WHAT TO DO: Copy out each line of the material exactly. Pictures do not belong in the copy.

DATA BLOCK:
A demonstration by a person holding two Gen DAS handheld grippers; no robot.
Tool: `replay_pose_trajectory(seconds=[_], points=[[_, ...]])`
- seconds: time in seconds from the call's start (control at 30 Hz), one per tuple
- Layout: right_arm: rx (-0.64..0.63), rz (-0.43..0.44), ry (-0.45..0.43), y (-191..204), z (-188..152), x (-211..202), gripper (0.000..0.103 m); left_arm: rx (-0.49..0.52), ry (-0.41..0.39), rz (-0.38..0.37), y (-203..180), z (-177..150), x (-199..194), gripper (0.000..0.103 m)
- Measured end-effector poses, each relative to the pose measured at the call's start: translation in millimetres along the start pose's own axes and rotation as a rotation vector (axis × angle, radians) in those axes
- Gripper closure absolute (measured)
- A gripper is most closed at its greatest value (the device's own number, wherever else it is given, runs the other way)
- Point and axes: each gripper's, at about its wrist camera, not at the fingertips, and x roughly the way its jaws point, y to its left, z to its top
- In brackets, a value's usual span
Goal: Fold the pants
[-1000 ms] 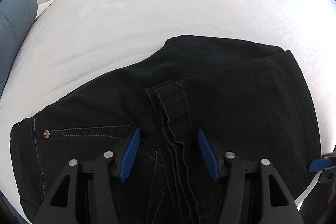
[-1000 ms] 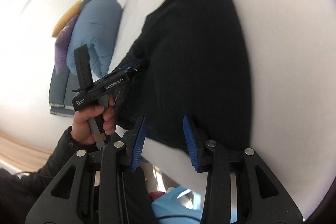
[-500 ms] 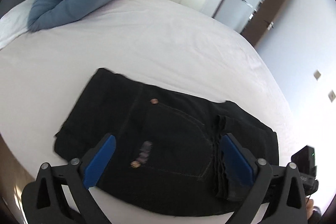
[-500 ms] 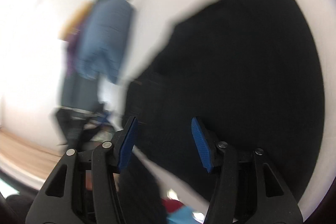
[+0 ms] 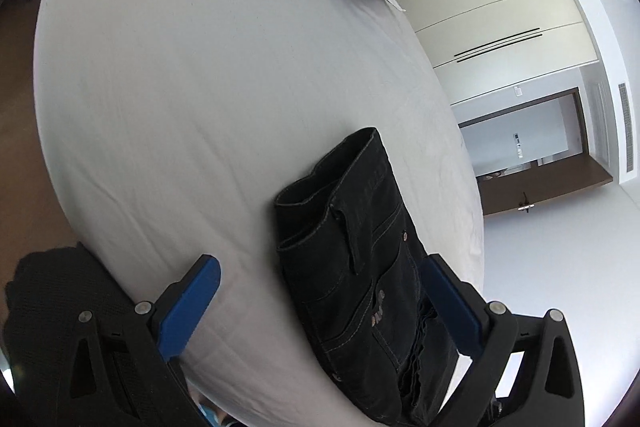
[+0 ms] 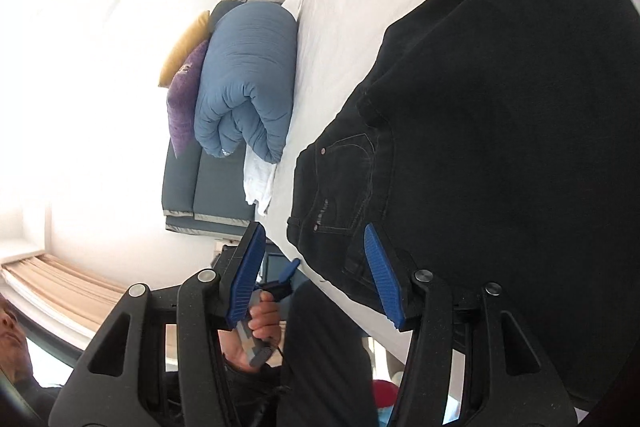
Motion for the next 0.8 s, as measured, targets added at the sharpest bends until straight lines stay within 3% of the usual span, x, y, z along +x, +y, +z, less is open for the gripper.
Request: replay_pose_trajectory(seconds=[0.17,0.33,0.43,0.6,0.67,0.73,0.77,0.8], points=[[0.013,0.053,0.001,11,10,20,0.052,-0.058,0.012,-0.033,5,2,20,0.002],[-0.003,0.029,0.052,20,22,47,0.052,-0.091,0.029,-0.076,6,11,40,0.004],[-0.005,0.023,0.076,24,31,66,0.052,-0.096,0.065,-0.105,1,15,52,0.028],[0.033,0.024,0.112,20,46,98,0.052,-0.132,0.096,-0.102,7,15,68,0.058],[0.056,-0.055,0.167,12,50,117,0.052,-0.145,0.102,-0.102,12,16,71,0.077],[0.106,-0.212,0.242,-8,49,137,0.059,-0.15,0.102,-0.103,15,16,73,0.08],[0.123,-0.209,0.233,-12,49,139,0.066,-0.147,0.099,-0.1,14,16,72,0.082],[0.15,-0.192,0.219,-15,51,139,0.066,-0.142,0.094,-0.099,13,15,71,0.082]])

TASK SOLUTION:
A demonstration by a person holding two Gen DAS handheld grippers; no robot.
Tool: `replay_pose_trajectory(seconds=[_], points=[[_, ...]])`
- seconds: time in seconds from the call's start (control at 30 Hz), one per tuple
- Layout: right_arm: rx (-0.64..0.63), rz (-0.43..0.44), ry (-0.45..0.43), y (-191..204), z (-188..152), x (-211..202), gripper (0.000..0.103 m); left_arm: rx (-0.49..0.52), ry (-0.41..0.39), rz (-0.38..0.37), y (-203..180), z (-177..150), x (-199..194), gripper (0.000..0.103 m)
- Measured end-effector poses, each relative to the pose measured at the call's start: translation in millimetres along the start pose's own axes and rotation as a rotation vector (axis × angle, radians) in those axes
- Gripper closure absolute (measured)
- A gripper is most closed at its greatest value (the device's own number, wherever else it is given, runs the other way)
- Point and axes: each gripper's, at about its wrist camera, not at the fingertips, and x roughly the way its jaws point, y to its left, z to its top
- In brackets, a value's usual span
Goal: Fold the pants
[-1000 ms] 
[-1000 ms] 
[-500 ms] 
[-500 ms] 
[+0 ms] 
[+0 ms] 
Motion for the next 0.8 s, as measured, targets added at the sharpest bends until straight lines stay within 3% of the usual span, x, y, z along +x, +y, +z, less is open for the gripper.
Request: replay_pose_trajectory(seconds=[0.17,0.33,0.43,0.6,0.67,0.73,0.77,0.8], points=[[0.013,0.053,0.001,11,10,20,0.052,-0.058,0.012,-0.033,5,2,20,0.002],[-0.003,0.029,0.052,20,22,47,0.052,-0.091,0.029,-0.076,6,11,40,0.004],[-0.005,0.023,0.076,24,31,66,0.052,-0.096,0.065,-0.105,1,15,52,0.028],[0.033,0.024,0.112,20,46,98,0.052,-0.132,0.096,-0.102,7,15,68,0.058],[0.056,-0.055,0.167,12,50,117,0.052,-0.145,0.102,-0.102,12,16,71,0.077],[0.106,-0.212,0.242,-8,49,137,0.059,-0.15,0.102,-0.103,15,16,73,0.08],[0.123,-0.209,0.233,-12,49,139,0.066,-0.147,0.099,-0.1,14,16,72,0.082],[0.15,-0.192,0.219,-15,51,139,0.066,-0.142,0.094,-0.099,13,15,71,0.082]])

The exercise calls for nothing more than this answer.